### Exercise details
Return the listing exactly, please; no pictures.

### Provided material
- - - -
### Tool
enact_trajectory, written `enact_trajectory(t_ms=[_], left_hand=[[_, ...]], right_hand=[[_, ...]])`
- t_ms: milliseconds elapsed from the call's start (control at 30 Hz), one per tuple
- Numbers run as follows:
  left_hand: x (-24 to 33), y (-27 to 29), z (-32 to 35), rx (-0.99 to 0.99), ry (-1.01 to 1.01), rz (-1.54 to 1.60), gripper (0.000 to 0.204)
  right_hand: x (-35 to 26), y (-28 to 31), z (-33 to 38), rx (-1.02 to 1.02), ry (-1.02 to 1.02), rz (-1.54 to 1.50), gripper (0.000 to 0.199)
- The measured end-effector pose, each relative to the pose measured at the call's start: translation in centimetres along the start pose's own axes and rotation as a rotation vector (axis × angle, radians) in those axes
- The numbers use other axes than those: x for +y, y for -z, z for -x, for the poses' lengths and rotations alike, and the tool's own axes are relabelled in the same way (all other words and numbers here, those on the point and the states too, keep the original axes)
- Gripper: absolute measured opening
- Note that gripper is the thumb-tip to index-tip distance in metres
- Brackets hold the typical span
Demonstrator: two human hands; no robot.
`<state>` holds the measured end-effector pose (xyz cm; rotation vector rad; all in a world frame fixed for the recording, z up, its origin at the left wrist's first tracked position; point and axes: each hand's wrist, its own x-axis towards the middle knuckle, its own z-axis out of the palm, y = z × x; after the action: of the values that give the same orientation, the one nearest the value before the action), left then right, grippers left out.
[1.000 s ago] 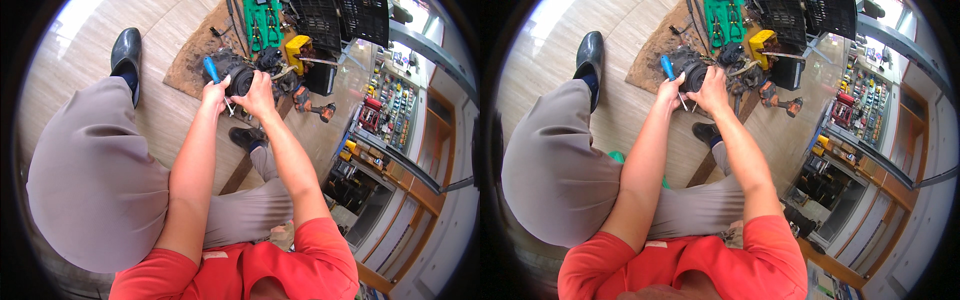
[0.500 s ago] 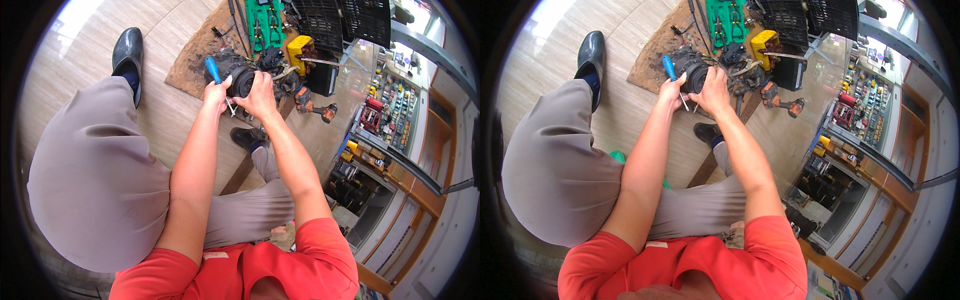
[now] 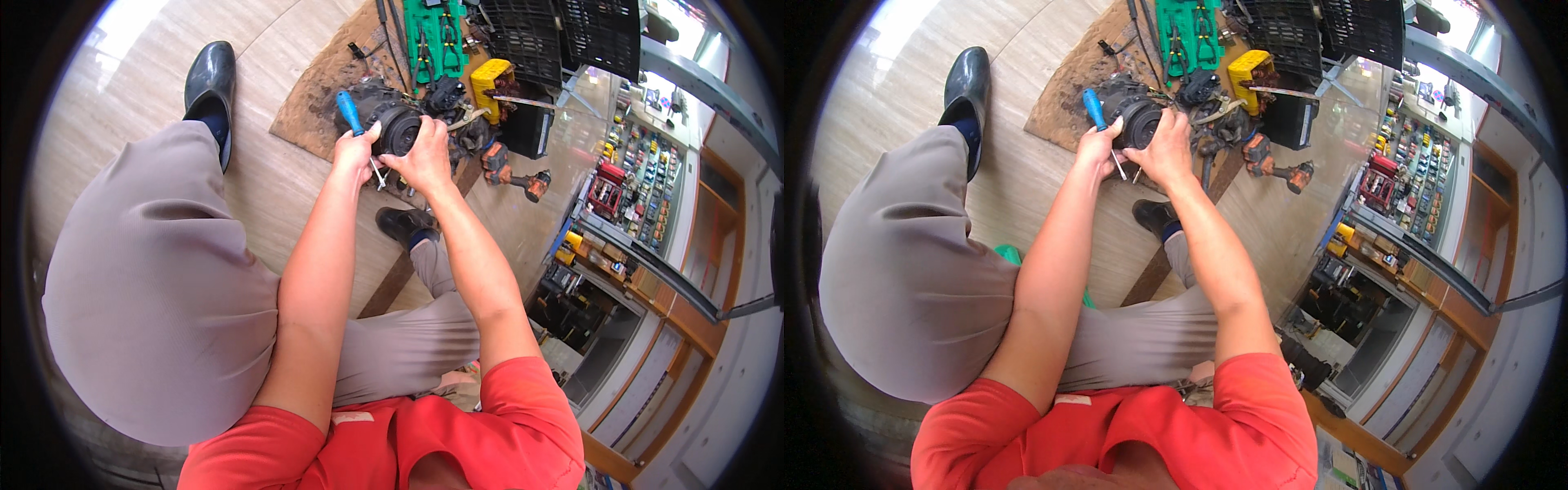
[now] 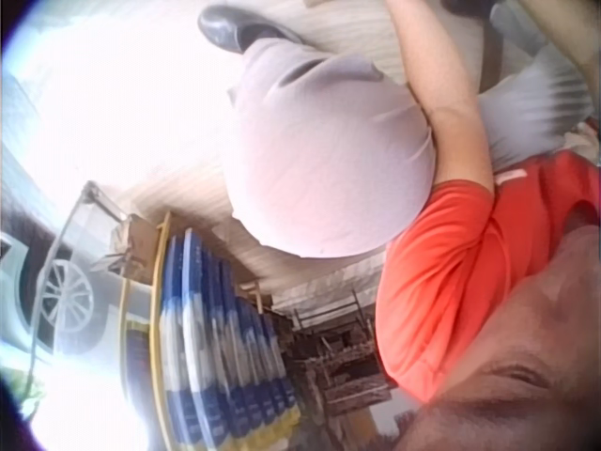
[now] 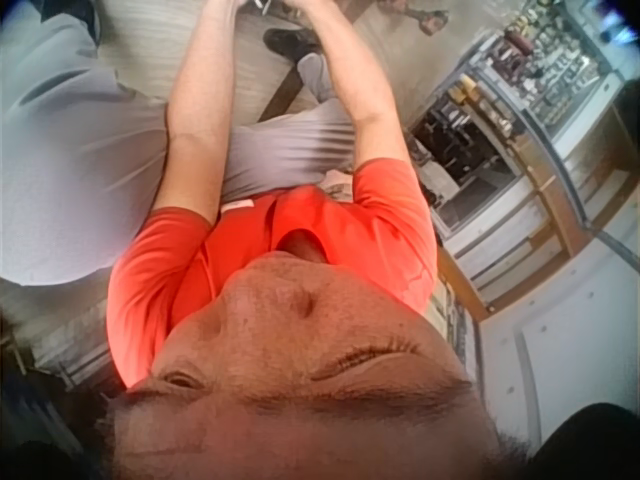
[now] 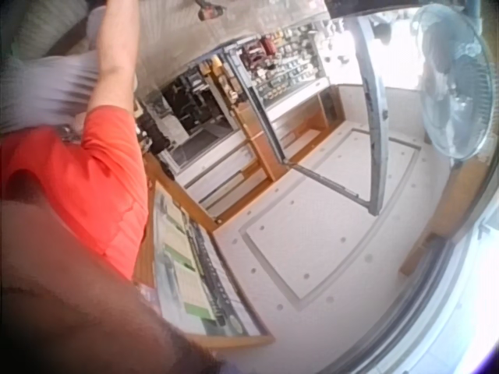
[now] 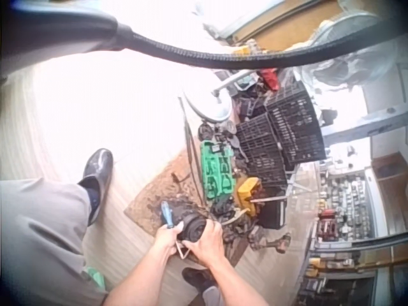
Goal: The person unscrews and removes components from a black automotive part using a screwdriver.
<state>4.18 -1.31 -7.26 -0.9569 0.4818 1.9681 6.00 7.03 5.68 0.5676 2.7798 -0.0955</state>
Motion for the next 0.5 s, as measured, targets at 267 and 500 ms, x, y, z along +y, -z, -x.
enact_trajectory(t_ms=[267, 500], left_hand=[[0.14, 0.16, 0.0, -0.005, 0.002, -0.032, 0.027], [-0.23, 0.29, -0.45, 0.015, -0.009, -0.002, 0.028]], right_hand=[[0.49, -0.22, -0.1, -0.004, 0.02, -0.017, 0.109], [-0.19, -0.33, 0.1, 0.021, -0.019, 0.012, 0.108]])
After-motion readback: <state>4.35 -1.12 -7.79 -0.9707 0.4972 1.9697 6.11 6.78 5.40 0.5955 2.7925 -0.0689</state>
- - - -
### Answer to the problem
### Tool
enact_trajectory, written `enact_trajectory(t_ms=[_], left_hand=[[_, ...]], right_hand=[[_, ...]])`
- t_ms: milliseconds elapsed from the call's start (control at 30 Hz), one per tuple
- Numbers run as follows:
  left_hand: x (-24 to 33), y (-27 to 29), z (-32 to 35), rx (-0.99 to 0.99), ry (-1.01 to 1.01), rz (-1.54 to 1.60), gripper (0.000 to 0.204)
  right_hand: x (-35 to 26), y (-28 to 31), z (-33 to 38), rx (-1.02 to 1.02), ry (-1.02 to 1.02), rz (-1.54 to 1.50), gripper (0.000 to 0.199)
- The measured end-effector pose, each relative to the pose measured at the call's start: translation in centimetres along the start pose's own axes and rotation as a rotation vector (axis × angle, radians) in those axes
- The numbers use other axes than those: x for +y, y for -z, z for -x, for the poses' lengths and rotations alike, and the tool's own axes are relabelled in the same way (all other words and numbers here, those on the point and the states too, keep the original axes)
- Gripper: absolute measured opening
- Note that gripper is the thumb-tip to index-tip distance in metres
- Brackets hold the typical span
Demonstrator: two human hands; no robot.
`<state>` holds the measured end-effector pose (xyz cm; rotation vector rad; all in a world frame fixed for the recording, z up, its origin at the left wrist's first tracked position; point and axes: each hand's wrist, its own x-axis towards the middle knuckle, its own z-axis out of the palm, y = z × x; after the action: of the values that give the same orientation, the one nearest the value before the action), left then right, grippers left out.
[1.000 s ago] 
[0.500 s ago] 
[now] 
[now] 
[now] 
[now] 
[now] 
Goal: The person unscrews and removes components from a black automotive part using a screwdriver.
<state>4.18 -1.31 -7.26 -0.9569 0.4818 1.9681 6.00 7.03 5.68 0.5676 2.7798 -0.0955</state>
Motion for the next 0.5 s, as measured, targets at 267 and 500 ms, x, y, z along +y, -z, -x.
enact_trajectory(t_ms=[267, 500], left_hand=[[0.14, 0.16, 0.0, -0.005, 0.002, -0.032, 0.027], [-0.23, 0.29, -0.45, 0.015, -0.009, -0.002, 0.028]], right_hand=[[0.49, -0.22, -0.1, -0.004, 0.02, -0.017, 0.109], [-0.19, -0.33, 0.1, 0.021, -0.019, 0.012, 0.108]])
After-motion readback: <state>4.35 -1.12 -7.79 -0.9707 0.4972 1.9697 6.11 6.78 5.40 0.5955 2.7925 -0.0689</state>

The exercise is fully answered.